İSTİKLAL MARŞI MUTABAKATLA YAZILMIŞTIR
“İstiklal Marşı’nın aslında bir mutabakatla yazıldığını ve bu mutabakatın sonucu olduğunu görüyoruz. Bu marş teklifi İsmet Paşa tarafından gelmiştir ki bizde yüzyıllardır askerin moralini yükseltmek amaçlı marş geleneği vardır. Bu mutabakat sonucunda –tabii bu süreçle ilgili birçok detay var fakat onları konuşmak zaman alacaktır- İstiklal Marşı ilk yazıldığında tesirinin asker üzerinde nasıl olacağı sorusu meydan çıkıyor. Bu nedenle İstiklal Marşı askerlere de okunmuş ve askerlerde de büyük bir heyecan sağladığı görülmüştür. Hatta üç şiirin seçildiğini bunlar arasında en güçlü tesirin İstiklal Marşı’nın sağladığı bilinmektedir. Mehmet Akif’in zaten Balkan Harbi’nde Cenk Şarkısı adını verdiği bir şiiri vardı. Yine Çanakkale Harbi devam ederken Ordunun Doğası adını verdiği yine bir şiiri vardı. Bir de İstiklal Marşı. Bu üç şiiri Mehmet Akif, Safahat eserine almamıştır. Çünkü Safahat kendi eseri olarak görüyor idi ama bu üç şiiri kahraman ordumuza ve milletimize ait olarak görüyordu. Dolayısıyla İstiklal Marşı ki 2021 yılıyla yüzüncü yılını doldurdu, bizim anayasamız gibi toplumumuzun tüm kesimlerinin anlamı üzerinde ittifak ettiği bizim bir mutabakat metnimizdir diyebiliriz.”

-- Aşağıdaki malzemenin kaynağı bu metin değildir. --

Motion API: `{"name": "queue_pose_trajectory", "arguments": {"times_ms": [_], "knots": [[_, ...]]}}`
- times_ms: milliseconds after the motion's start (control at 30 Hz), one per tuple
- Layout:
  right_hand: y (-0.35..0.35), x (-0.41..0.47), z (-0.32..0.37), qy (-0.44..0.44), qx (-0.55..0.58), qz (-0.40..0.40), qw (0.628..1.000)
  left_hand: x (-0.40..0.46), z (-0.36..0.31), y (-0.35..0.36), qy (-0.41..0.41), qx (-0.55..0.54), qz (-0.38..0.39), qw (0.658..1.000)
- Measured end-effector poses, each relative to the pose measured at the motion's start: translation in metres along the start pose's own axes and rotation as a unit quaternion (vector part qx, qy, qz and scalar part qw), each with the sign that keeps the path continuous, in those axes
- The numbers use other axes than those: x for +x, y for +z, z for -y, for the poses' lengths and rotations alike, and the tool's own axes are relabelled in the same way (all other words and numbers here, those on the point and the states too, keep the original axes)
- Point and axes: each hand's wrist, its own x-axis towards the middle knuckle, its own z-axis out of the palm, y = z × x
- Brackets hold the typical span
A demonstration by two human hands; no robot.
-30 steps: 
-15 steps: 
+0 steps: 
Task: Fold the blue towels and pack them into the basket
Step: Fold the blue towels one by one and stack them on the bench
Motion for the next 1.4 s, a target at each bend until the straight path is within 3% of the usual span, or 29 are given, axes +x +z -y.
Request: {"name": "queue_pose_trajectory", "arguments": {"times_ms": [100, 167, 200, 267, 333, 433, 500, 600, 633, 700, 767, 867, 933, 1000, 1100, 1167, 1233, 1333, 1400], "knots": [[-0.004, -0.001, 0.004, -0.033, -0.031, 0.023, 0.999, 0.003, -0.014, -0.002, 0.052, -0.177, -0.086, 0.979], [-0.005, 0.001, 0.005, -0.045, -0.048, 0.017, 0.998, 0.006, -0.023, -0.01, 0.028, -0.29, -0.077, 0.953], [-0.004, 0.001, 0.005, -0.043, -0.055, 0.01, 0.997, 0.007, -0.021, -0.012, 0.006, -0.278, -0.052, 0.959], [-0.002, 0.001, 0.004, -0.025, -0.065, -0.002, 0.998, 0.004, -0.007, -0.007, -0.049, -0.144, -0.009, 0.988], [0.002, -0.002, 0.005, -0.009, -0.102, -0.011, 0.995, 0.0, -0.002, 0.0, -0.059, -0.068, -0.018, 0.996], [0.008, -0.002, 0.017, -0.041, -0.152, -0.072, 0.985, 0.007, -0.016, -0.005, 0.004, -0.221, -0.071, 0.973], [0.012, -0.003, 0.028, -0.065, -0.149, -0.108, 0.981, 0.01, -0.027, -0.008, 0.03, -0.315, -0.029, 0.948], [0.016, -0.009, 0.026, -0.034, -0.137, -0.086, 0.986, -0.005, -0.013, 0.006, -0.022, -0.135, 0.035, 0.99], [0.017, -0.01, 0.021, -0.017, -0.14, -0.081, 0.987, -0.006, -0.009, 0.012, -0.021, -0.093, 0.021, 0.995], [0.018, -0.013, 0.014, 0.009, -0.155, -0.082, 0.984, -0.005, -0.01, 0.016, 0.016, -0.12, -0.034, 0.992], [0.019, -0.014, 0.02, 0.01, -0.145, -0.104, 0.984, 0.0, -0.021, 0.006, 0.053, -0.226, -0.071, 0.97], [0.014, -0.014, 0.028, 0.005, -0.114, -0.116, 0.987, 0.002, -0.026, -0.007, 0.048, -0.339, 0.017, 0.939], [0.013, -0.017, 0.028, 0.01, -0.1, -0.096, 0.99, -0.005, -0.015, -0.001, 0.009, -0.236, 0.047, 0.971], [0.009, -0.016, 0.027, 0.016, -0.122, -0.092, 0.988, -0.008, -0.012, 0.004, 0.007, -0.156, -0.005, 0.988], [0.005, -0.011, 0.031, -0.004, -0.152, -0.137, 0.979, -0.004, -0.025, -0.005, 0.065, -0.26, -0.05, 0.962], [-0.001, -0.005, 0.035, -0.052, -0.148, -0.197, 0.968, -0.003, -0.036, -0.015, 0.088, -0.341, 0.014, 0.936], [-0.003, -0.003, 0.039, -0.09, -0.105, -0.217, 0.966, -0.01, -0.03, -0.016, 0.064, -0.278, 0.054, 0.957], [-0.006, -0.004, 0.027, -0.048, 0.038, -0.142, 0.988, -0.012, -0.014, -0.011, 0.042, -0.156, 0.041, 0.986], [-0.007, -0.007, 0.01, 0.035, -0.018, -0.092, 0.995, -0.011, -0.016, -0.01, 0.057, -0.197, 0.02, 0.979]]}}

AKİF YAZILARIYLA ANLATMIŞTIR
“Kısaca hatırlamak gerekirse; 1918 Mondros Mütarekesi, 1920 Sevr Antlaşması ki Anadolu’nun o günkü İtilaf Devletleri tarafından pay edildiği bir zamandan bahsediyoruz. Emperyal güçlerin amacı sadece Osmanlı’yı yok etmek değil aynı zamanda Müslüman Türkleri tamamen Anadolu’dan yok etmekti. Tabii bunu fark eden Mehmet Akif Ersoy daha Ankara’daki Milli Mücadele’ye katılmadan İstanbul’da Sebilürreşad’da bu tehlikeyi ve niyeti anlatan yazılar yazmaktaydı. Akif, kendince de bir mücadeleye girmekteydi. İlk ziyareti, Yunanların istilası sebebiyle, Batı Anadolu’ya Balıkesir’e yapmıştı. Akif de bu dönemi Milli Cihat olarak adlandırmıştı. Ya yok olacaktık ya da var olmaya devam edecektik. Ve esaret asla bir seçenek değildi. Bu millet tarihte esir olmayan yegâne milletlerden bir tanesidir. Dolayısıyla Mehmet Akif bu şuurla Sebilürreşad’da Mondros ve Sevr’in tehlikesini çok iyi fark ediyor ve yazılarıyla bunu anlatmaya çalışıyor. Bununla beraber sahaya da iniyor. Balıkesir’de camilerde, kahvelerde vaazlar vererek bu tehlikeyi anlatmaya çalışıyor.”